Task statement
The entries need to be copied exactly.

Available data

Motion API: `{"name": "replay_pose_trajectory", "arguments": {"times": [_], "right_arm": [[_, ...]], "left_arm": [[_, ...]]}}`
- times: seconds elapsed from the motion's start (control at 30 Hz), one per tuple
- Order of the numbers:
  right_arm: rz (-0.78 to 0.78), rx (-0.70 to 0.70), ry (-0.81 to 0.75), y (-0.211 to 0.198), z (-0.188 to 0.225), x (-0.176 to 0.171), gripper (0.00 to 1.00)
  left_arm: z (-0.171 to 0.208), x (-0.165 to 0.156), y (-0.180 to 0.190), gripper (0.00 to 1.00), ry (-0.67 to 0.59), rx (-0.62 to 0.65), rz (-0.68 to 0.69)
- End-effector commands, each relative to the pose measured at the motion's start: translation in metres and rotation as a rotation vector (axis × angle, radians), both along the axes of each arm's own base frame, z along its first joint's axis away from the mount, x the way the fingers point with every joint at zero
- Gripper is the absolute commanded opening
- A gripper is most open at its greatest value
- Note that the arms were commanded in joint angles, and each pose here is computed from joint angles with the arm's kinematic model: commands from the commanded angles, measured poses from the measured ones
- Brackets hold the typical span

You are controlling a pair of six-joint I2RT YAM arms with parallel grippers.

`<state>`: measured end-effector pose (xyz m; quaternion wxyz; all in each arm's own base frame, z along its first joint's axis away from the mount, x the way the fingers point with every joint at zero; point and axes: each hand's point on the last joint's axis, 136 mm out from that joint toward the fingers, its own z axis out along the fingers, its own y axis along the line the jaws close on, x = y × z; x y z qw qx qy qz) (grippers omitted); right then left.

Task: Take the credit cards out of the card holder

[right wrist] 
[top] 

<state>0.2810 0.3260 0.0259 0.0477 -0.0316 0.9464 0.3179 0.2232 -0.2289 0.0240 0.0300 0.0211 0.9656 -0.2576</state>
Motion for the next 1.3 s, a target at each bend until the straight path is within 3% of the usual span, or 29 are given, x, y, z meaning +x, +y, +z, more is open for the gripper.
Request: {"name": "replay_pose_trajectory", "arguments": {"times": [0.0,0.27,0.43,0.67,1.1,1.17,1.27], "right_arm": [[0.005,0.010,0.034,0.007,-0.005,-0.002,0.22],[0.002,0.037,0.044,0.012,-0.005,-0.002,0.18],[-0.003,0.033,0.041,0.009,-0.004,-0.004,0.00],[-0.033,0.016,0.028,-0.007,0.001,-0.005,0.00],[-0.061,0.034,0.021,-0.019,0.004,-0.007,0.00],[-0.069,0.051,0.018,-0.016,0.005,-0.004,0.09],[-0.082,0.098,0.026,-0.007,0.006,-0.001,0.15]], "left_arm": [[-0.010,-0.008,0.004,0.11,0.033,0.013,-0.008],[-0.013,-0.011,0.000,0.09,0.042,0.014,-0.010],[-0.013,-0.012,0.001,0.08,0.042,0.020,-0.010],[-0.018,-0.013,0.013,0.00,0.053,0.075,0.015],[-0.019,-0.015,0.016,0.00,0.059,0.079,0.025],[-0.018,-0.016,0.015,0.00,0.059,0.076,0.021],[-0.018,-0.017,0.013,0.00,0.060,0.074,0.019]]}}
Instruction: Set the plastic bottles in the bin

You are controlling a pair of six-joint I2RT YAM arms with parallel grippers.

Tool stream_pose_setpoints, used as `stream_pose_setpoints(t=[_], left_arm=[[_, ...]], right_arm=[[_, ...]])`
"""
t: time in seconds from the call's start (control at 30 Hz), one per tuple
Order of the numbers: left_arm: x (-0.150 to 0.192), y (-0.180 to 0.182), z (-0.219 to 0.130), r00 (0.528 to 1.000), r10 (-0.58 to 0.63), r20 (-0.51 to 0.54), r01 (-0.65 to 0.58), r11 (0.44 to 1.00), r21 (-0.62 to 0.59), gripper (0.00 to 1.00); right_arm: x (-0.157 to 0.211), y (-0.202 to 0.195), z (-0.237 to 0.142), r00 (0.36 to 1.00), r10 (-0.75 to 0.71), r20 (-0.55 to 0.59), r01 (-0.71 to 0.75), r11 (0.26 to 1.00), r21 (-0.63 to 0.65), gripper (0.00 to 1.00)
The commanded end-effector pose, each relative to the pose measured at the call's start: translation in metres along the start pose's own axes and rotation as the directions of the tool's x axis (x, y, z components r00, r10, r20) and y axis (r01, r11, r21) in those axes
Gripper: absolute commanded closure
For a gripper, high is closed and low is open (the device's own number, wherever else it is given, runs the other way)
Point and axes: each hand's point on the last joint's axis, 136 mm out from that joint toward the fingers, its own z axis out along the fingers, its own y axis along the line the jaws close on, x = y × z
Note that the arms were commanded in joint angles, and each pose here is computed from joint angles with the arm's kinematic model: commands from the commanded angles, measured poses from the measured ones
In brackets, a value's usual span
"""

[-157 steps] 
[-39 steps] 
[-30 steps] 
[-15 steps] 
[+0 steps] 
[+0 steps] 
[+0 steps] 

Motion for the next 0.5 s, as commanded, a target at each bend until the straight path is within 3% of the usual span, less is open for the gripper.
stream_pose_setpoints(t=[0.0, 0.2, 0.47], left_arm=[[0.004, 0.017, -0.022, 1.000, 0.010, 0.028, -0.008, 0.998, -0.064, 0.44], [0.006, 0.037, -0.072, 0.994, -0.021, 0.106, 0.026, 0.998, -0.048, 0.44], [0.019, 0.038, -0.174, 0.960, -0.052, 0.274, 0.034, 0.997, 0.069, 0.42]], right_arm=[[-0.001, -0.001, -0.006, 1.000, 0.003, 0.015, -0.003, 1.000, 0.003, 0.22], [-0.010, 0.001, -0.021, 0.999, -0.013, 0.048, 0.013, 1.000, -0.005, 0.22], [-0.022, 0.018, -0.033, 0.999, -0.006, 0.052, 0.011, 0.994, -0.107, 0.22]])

Result of the task
Motion API: `{"name": "replay_pose_trajectory", "arguments": {"times": [_], "right_arm": [[_, ...]], "left_arm": [[_, ...]]}}`
- times: seconds elapsed from the motion's start (control at 30 Hz), one per tuple
- Order of the numbers:
  right_arm: rz (-0.78 to 0.78), rx (-0.70 to 0.70), ry (-0.81 to 0.75), y (-0.211 to 0.198), z (-0.188 to 0.225), x (-0.176 to 0.171), gripper (0.00 to 1.00)
  left_arm: z (-0.171 to 0.208), x (-0.165 to 0.156), y (-0.180 to 0.190), gripper (0.00 to 1.00), ry (-0.67 to 0.59), rx (-0.62 to 0.65), rz (-0.68 to 0.69)
- End-effector commands, each relative to the pose measured at the motion's start: translation in metres and rotation as a rotation vector (axis × angle, radians), both along the axes of each arm's own base frame, z along its first joint's axis away from the mount, x the way the fingers point with every joint at zero
- Gripper is the absolute commanded opening
- A gripper is most open at its greatest value
- Note that the arms were commanded in joint angles, and each pose here is computed from joint angles with the arm's kinematic model: commands from the commanded angles, measured poses from the measured ones
- Brackets hold the typical span

You are controlling a pair of six-joint I2RT YAM arms with parallel grippers.

`<state>`: measured end-effector pose (xyz m; quaternion wxyz; all in each arm's own base frame, z along its first joint's axis away from the mount, x the way the fingers point with every joint at zero; point and axes: each hand's point on the last joint's axis, 136 mm out from that joint toward the fingers, its own z axis out along the fingers, its own y axis along the line the jaws close on, x = y × z; x y z qw qx qy qz) (grippers omitted); right then left.

Task: Take the credit cards out of the card holder

[right wrist] 
[top] 

<state>0.2810 0.3260 0.0259 0.0477 -0.0316 0.9464 0.3179 0.2232 -0.2289 0.0240 0.0300 0.0211 0.9656 -0.2576</state>
Motion for the next 1.3 s, a target at each bend until the straight path is within 3% of the usual span, or 29 are given, x, y, z meaning +x, +y, +z, more is open for the gripper.
Request: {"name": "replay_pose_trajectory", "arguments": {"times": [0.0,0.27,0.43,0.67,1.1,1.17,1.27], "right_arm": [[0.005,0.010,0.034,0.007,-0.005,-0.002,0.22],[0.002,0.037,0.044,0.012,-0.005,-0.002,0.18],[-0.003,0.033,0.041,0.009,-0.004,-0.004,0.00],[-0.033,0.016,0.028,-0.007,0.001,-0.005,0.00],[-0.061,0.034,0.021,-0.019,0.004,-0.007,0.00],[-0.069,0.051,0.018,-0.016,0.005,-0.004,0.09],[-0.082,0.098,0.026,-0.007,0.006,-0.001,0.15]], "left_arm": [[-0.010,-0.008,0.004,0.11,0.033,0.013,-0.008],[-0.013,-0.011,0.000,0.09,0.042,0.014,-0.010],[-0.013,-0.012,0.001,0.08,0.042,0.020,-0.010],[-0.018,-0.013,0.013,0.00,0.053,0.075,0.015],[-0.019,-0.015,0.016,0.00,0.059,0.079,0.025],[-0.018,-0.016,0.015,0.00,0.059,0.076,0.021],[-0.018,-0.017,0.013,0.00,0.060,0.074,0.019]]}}
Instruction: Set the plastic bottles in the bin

You are controlling a pair of six-joint I2RT YAM arms with parallel grippers.

Tool stream_pose_setpoints, used as `stream_pose_setpoints(t=[_], left_arm=[[_, ...]], right_arm=[[_, ...]])`
"""
t: time in seconds from the call's start (control at 30 Hz), one per tuple
Order of the numbers: left_arm: x (-0.150 to 0.192), y (-0.180 to 0.182), z (-0.219 to 0.130), r00 (0.528 to 1.000), r10 (-0.58 to 0.63), r20 (-0.51 to 0.54), r01 (-0.65 to 0.58), r11 (0.44 to 1.00), r21 (-0.62 to 0.59), gripper (0.00 to 1.00); right_arm: x (-0.157 to 0.211), y (-0.202 to 0.195), z (-0.237 to 0.142), r00 (0.36 to 1.00), r10 (-0.75 to 0.71), r20 (-0.55 to 0.59), r01 (-0.71 to 0.75), r11 (0.26 to 1.00), r21 (-0.63 to 0.65), gripper (0.00 to 1.00)
The commanded end-effector pose, each relative to the pose measured at the call's start: translation in metres along the start pose's own axes and rotation as the directions of the tool's x axis (x, y, z components r00, r10, r20) and y axis (r01, r11, r21) in those axes
Gripper: absolute commanded closure
For a gripper, high is closed and low is open (the device's own number, wherever else it is given, runs the other way)
Point and axes: each hand's point on the last joint's axis, 136 mm out from that joint toward the fingers, its own z axis out along the fingers, its own y axis along the line the jaws close on, x = y × z
Note that the arms were commanded in joint angles, and each pose here is computed from joint angles with the arm's kinematic model: commands from the commanded angles, measured poses from the measured ones
In brackets, a value's usual span
"""

[-157 steps] 
[-39 steps] 
[-30 steps] 
[-15 steps] 
[+0 steps] 
[+0 steps] 
[+0 steps] 

Motion for the next 0.5 s, as commanded, a target at each bend until the straight path is within 3% of the usual span, less is open for the gripper.
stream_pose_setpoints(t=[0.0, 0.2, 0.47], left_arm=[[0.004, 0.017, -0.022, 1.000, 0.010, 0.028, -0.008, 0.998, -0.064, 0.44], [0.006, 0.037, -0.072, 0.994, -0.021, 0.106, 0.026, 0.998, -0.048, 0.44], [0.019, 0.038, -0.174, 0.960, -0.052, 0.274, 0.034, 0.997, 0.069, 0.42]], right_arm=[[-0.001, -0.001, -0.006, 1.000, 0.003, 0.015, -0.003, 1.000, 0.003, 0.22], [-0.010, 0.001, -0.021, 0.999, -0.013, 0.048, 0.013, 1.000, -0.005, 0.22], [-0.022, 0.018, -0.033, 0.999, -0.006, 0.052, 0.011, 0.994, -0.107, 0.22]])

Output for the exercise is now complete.